Hello.
It seems the latest Julia release (nice job, by the way!) introduced a strange behaviour for regex properties, especially with scripts…
text = "aa bb"
text |> collect
# 'a': ASCII/Unicode U+0061 (category Ll: Letter, lowercase)
# 'a': ASCII/Unicode U+0061 (category Ll: Letter, lowercase)
# ' ': ASCII/Unicode U+0020 (category Zs: Separator, space)
# 'b': ASCII/Unicode U+0062 (category Ll: Letter, lowercase)

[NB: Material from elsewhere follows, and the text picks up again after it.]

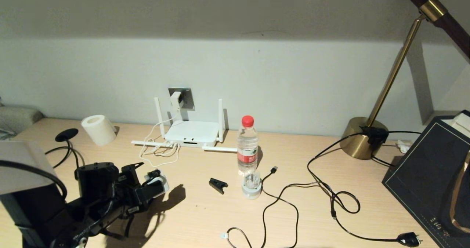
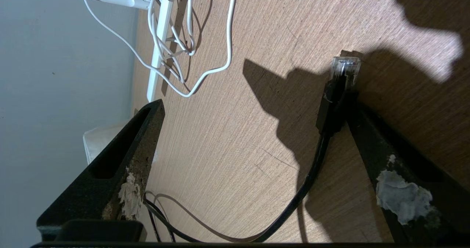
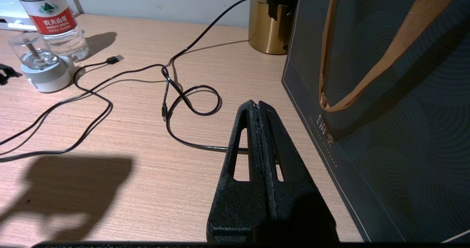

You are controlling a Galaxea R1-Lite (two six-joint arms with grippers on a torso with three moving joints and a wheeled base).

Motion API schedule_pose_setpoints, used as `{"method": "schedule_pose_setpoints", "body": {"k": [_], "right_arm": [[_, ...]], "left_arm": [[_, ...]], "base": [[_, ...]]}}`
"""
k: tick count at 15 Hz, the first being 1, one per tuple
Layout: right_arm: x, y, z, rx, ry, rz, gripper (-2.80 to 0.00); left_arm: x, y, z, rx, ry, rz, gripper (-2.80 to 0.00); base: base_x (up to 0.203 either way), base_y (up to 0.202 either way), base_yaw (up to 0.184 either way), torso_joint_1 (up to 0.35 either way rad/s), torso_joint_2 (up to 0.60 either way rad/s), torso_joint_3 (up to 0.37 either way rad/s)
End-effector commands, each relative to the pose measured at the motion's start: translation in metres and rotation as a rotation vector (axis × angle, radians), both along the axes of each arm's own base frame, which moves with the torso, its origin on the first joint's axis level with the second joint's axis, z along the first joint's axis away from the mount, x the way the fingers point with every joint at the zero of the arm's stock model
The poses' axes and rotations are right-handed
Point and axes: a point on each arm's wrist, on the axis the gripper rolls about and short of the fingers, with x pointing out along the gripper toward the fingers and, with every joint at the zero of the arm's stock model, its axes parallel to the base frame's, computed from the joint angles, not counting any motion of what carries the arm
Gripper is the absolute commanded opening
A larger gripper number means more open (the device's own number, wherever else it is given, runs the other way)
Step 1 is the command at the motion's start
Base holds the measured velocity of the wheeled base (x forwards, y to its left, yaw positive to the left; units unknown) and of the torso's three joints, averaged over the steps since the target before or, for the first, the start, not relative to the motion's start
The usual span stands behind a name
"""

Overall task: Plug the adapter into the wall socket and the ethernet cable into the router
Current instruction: Hand it to the other hand

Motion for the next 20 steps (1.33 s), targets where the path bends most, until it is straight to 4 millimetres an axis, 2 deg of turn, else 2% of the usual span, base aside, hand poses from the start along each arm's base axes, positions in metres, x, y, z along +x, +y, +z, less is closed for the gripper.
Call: {"method": "schedule_pose_setpoints", "body": {"k": [1,14,15,16,20], "right_arm": [[0.001,0.000,-0.002,0.000,0.009,0.000,-2.80],[0.001,0.000,-0.002,0.000,0.009,0.000,-2.80],[0.001,0.000,-0.002,0.000,0.009,0.000,-2.80],[0.001,0.000,-0.002,0.000,0.009,0.000,-2.80],[0.001,0.000,-0.002,0.000,0.009,0.000,-2.80]], "left_arm": [[0.003,0.000,-0.005,0.009,0.012,-0.001,0.00],[0.013,0.014,-0.028,-0.083,0.077,-0.013,0.00],[0.015,0.014,-0.028,-0.084,0.073,-0.015,-0.14],[0.018,0.013,-0.028,-0.088,0.067,-0.024,-2.80],[0.023,0.012,-0.036,-0.100,0.089,-0.044,-2.80]], "base": [[0.000,0.000,0.000,0.000,0.00,0.000],[0.000,0.000,0.000,0.000,0.00,0.000],[0.000,0.000,0.000,0.000,0.00,0.000],[0.000,0.000,0.000,0.000,0.00,0.000],[0.000,0.000,0.000,0.000,0.00,0.000]]}}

# 'b': ASCII/Unicode U+0062 (category Ll: Letter, lowercase)
pattern = r"\p{Ll}+"
eachmatch(pattern, text) |> collect
# Good : 2-element Vector{RegexMatch}: RegexMatch("aa") RegexMatch("bb")
pattern = r"[\p{Ll}\p{Zs}]+"
eachmatch(pattern, text) |> collect
# Good : 1-element Vector{RegexMatch}: RegexMatch("aa bb")
text = "壹貳 叁"
text |> collect
# '壹': Unicode U+58F9 (category Lo: Letter, other)

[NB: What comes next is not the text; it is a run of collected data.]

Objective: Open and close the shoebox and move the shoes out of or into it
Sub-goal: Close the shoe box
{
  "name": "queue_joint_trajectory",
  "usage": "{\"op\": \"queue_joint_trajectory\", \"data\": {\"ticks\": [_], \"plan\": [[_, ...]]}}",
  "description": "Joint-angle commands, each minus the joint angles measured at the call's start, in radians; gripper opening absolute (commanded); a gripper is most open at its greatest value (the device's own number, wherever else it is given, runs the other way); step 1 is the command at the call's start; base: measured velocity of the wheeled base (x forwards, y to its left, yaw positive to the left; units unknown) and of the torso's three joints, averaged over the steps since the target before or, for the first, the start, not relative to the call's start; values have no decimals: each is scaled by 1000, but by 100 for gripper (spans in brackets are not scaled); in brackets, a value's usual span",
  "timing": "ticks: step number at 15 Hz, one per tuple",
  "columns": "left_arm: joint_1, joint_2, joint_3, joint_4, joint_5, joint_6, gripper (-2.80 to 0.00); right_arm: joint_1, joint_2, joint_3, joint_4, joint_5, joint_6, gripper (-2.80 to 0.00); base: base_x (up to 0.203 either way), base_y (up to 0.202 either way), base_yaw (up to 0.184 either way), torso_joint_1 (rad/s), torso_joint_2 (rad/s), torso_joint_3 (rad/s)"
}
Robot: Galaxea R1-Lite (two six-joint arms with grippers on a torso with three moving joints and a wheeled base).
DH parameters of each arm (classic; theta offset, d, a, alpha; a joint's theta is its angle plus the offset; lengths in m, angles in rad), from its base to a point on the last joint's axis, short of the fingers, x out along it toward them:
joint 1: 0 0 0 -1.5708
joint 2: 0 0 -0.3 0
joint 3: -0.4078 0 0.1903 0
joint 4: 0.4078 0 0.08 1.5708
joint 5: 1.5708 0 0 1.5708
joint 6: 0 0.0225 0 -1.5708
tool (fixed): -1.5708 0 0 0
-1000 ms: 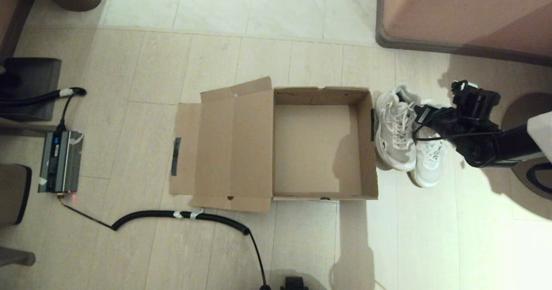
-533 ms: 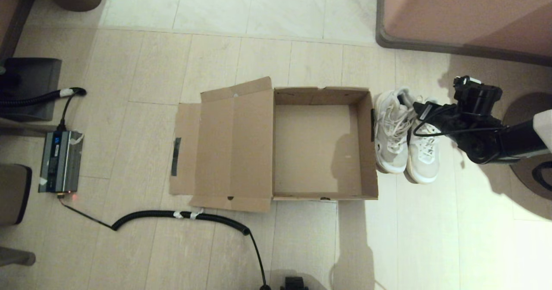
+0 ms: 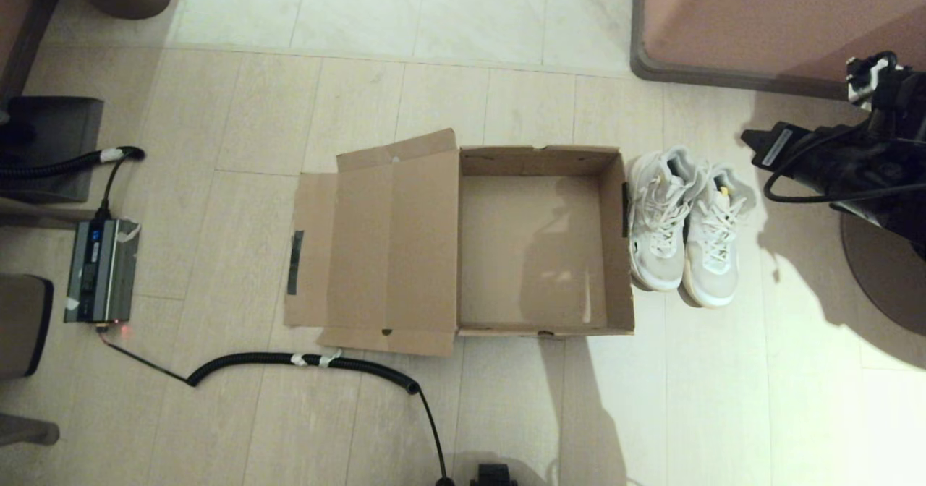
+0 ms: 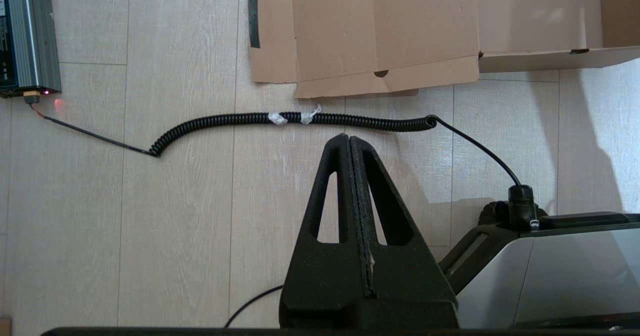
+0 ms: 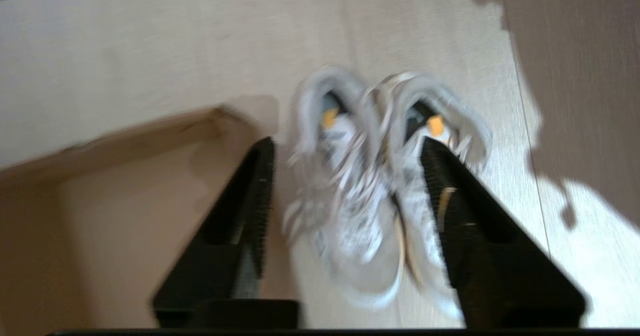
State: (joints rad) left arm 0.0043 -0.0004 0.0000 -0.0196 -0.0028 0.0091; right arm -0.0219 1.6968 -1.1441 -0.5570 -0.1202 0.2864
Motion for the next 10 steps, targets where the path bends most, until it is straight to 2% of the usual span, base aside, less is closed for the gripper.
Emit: {"op": "queue_joint_trajectory", "data": {"ticks": [1,4,6,7,8,10], "plan": [[0,0,8,-2,0,0,-280,45,-264,110,29,-3,-7,-280,0,0,0,0,0,0],[0,0,8,0,0,0,-280,106,-606,354,132,-30,-81,-280,0,0,0,0,0,0],[0,0,8,0,0,0,-280,123,-778,582,187,-93,-121,-280,0,0,0,0,0,0],[0,0,8,0,0,0,-280,118,-834,677,206,-142,-133,-280,0,0,0,0,0,0],[0,0,8,-2,0,0,-280,79,-873,761,217,-181,-144,-280,0,0,0,0,0,0],[0,0,8,-2,0,0,-280,11,-1014,882,229,-214,-214,-280,0,0,0,0,0,0]]}}
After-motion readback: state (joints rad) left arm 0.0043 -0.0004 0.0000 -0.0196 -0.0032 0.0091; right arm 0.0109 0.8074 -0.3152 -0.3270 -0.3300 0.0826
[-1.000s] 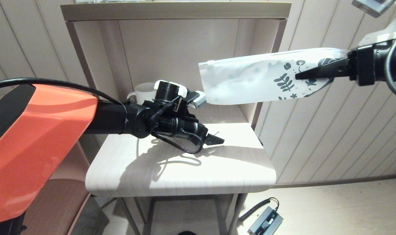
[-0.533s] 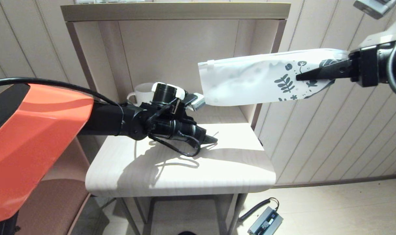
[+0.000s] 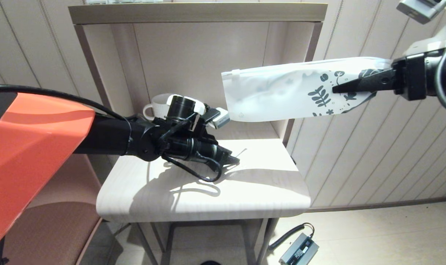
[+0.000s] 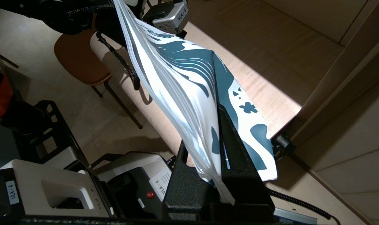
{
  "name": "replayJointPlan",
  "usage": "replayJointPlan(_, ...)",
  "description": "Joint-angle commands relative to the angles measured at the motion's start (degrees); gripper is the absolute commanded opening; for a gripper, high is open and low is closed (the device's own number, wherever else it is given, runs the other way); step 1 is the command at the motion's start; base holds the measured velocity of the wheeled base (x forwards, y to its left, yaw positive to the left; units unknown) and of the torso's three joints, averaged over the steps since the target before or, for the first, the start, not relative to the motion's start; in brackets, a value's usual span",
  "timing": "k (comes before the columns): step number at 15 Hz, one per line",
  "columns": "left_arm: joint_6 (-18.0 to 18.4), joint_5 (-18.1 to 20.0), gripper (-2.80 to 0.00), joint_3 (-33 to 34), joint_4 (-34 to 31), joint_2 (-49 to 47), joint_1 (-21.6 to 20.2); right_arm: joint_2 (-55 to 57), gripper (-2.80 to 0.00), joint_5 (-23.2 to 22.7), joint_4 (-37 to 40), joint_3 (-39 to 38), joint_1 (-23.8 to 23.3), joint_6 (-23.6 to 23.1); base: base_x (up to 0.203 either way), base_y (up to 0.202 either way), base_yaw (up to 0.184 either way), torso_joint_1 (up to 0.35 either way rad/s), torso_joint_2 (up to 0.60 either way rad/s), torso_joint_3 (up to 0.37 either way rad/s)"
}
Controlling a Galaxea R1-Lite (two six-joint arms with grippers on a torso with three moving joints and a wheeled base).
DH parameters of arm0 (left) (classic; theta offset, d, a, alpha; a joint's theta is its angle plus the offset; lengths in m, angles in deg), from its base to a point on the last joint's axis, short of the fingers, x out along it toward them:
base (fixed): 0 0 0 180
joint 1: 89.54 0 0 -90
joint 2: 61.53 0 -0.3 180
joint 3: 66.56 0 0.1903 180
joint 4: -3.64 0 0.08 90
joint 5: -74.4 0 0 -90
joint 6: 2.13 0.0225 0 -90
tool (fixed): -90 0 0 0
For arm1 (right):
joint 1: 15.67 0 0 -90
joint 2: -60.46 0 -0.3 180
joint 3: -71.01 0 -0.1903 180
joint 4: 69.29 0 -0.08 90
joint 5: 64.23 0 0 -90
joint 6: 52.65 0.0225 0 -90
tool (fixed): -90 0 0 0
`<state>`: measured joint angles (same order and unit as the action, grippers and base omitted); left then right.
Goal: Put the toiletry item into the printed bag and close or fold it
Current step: Pick up the toothpaste
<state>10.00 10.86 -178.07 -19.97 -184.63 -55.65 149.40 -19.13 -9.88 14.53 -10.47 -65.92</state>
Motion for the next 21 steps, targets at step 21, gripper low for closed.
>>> replayJointPlan(21,-0.56,2.24,-2.80,10.61,1.22,21.30,-15.22,0.00,-2.80,-0.24,0.16,-3.10,0.95,-0.78,0.000,0.000,0.000,0.000,0.00,0.000)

# '貳': Unicode U+8CB3 (category Lo: Letter, other)
# ' ': ASCII/Unicode U+0020 (category Zs: Separator, space)
# '叁': Unicode U+53C1 (category Lo: Letter, other)
pattern = r"[\p{Han}]+"
eachmatch(pattern, text) |> collect
# Good 2-element Vector{RegexMatch}: RegexMatch("壹貳") RegexMatch("叁")
pattern = r"[\p{Han}\p{Zs}]+"
eachmatch(pattern, text) |> collect
# Good on Julia 1.5 and 1.7 dev: 1-element Vector{RegexMatch}: RegexMatch("壹貳 叁")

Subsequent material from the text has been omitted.